* [What you need to do]:
Every line of the listing that holds the word "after" should be returned.
--- Data below Enclosed Below ---
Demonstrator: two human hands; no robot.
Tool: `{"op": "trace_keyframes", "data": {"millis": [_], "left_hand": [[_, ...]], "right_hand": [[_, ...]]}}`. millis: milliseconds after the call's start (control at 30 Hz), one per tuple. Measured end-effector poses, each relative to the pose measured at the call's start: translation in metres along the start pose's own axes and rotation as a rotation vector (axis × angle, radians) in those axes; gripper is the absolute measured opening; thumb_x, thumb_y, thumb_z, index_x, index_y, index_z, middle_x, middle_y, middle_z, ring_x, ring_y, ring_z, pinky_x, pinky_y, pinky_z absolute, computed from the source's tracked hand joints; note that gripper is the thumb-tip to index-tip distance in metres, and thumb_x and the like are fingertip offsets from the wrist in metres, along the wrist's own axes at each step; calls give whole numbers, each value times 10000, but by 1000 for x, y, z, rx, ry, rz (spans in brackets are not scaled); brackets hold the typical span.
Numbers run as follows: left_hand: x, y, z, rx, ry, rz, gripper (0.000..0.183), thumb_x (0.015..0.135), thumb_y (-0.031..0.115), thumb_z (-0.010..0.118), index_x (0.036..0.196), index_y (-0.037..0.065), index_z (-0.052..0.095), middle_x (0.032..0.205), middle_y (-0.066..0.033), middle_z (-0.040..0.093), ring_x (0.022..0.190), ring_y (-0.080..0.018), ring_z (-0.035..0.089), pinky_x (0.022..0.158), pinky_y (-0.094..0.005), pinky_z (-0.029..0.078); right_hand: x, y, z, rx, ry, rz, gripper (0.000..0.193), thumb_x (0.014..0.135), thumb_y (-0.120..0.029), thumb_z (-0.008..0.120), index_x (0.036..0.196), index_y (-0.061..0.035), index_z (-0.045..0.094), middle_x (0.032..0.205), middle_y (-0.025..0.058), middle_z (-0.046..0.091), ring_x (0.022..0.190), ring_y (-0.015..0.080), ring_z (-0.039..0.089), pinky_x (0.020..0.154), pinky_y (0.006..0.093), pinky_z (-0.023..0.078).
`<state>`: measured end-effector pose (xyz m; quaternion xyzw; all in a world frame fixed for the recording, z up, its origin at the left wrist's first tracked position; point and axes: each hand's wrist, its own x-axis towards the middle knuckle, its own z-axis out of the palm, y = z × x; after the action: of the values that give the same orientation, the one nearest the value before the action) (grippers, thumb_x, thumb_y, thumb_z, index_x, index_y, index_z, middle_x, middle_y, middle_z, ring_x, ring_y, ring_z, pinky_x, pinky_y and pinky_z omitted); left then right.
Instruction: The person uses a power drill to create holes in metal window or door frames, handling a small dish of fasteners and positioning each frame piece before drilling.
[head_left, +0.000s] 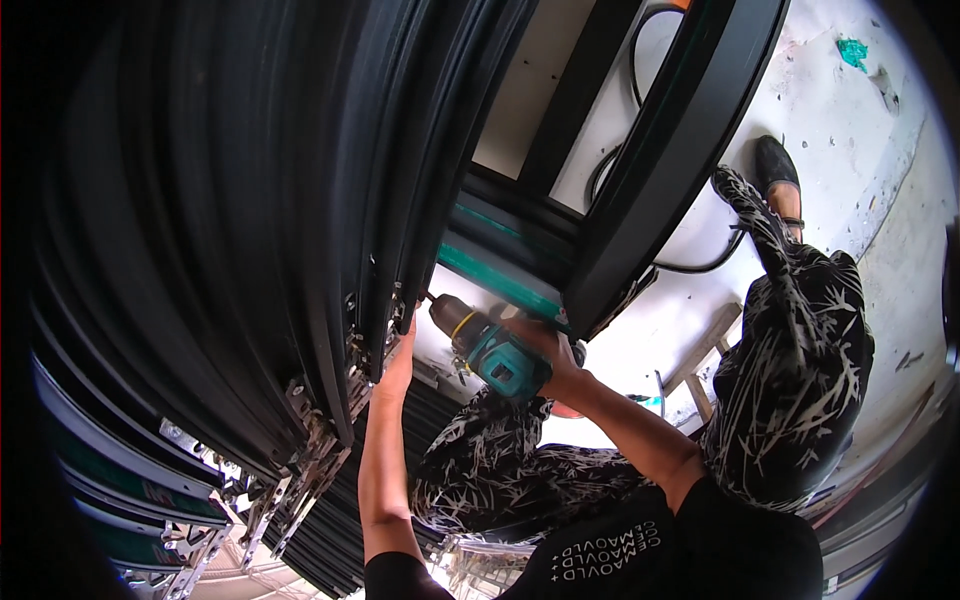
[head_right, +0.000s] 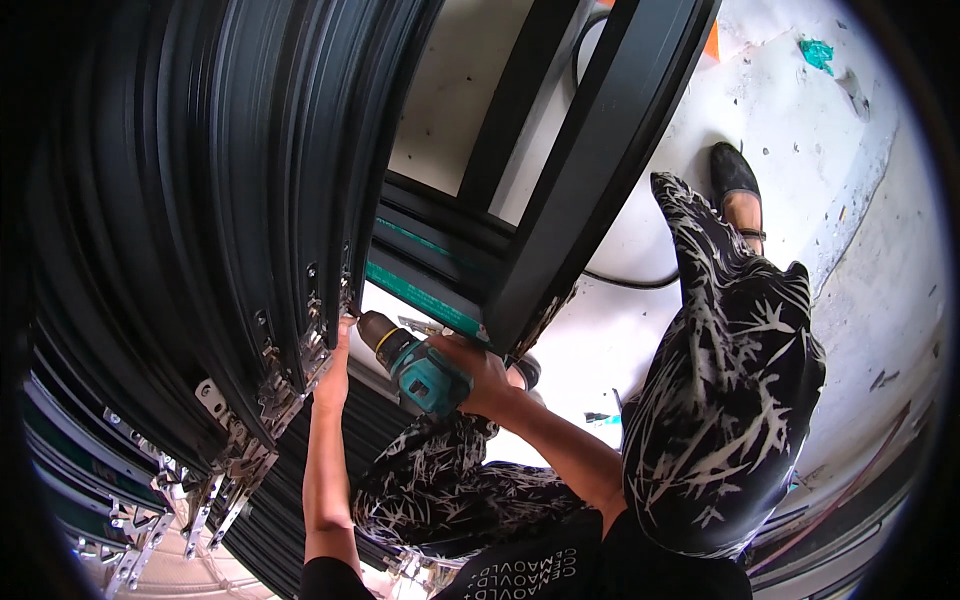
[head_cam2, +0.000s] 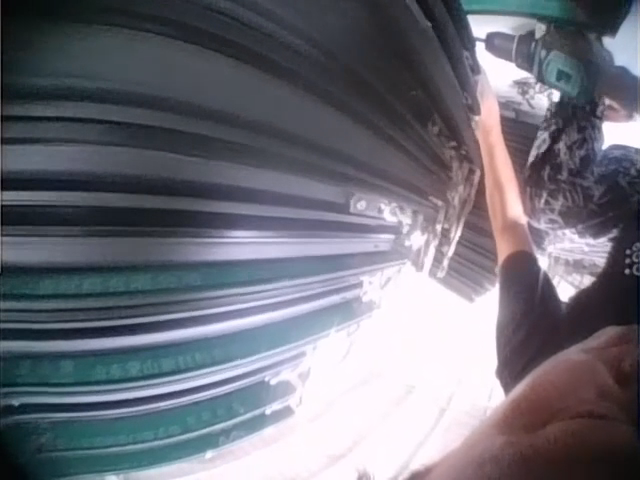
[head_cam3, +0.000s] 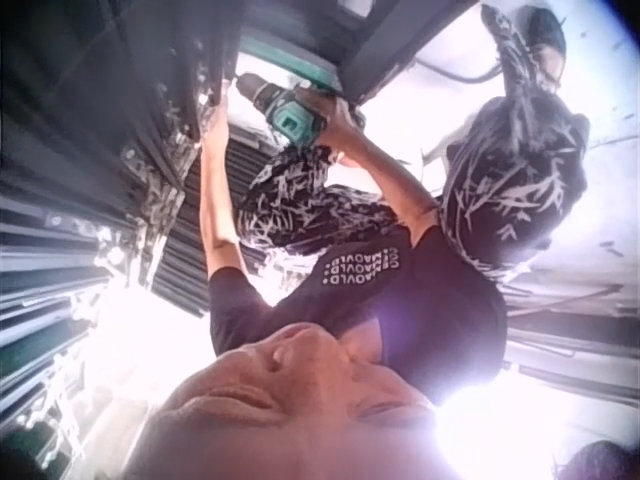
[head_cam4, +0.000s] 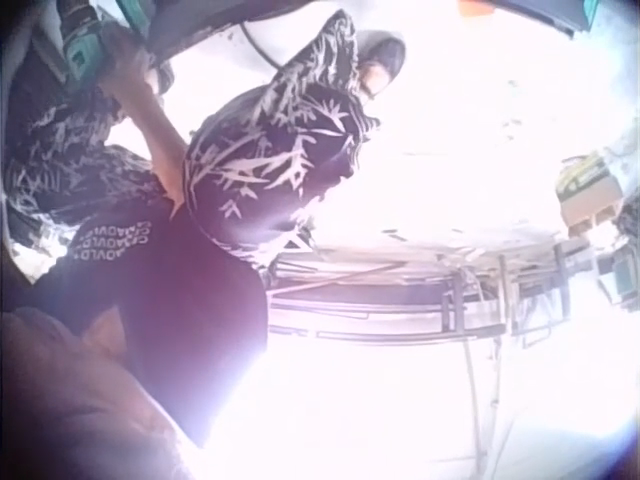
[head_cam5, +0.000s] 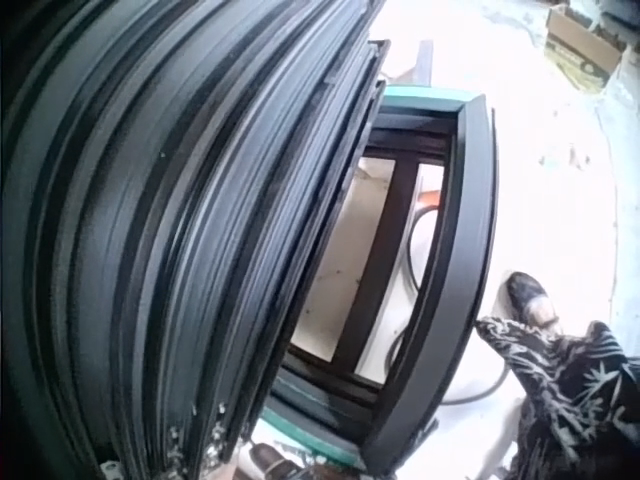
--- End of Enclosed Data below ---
* [Output of the task]:
Tool: `{"op": "trace_keyframes", "data": {"millis": [_], "left_hand": [[_, ...]], "right_hand": [[_, ...]]}}`. millis: milliseconds after the call's start (control at 30 Hz), one per tuple. Measured end-effector poses, each relative to the pose measured at the call's start: translation in metres along the start pose's own axes and rotation as a rotation vector (axis × angle, radians) in those axes; gripper is the absolute measured opening; thumb_x, thumb_y, thumb_z, index_x, index_y, index_z, middle_x, middle_y, middle_z, ring_x, ring_y, ring_z, pinky_x, pinky_y, pinky_z absolute, computed from the source's tracked hand joints; note that gripper is the thumb-tip to index-tip distance in metres, and thumb_x and the like are fingertip offsets from the wrist in metres, along the wrist's own axes at each step; calls give whole numbers, each value times 10000, but by 1000 for x, y, z, rx, ry, rz (spans in brackets are not scaled); brackets hold the typical span.
`<state>`: measured end-effector pose (xyz m; quaternion xyzw; all in a world frame fixed for the recording, z up, its origin at the left wrist's first tracked position; point and axes: each hand's wrist, its own x-axis towards the middle knuckle, its own z-axis out of the palm, y = z × x; after the action: of the values that give the same orientation, the one nearest the value before the action) (grippers, thumb_x, thumb_y, thumb_z, index_x, index_y, index_z, middle_x, middle_y, middle_z, ring_x, ring_y, ring_z, pinky_x, pinky_y and pinky_z omitted); left then right.

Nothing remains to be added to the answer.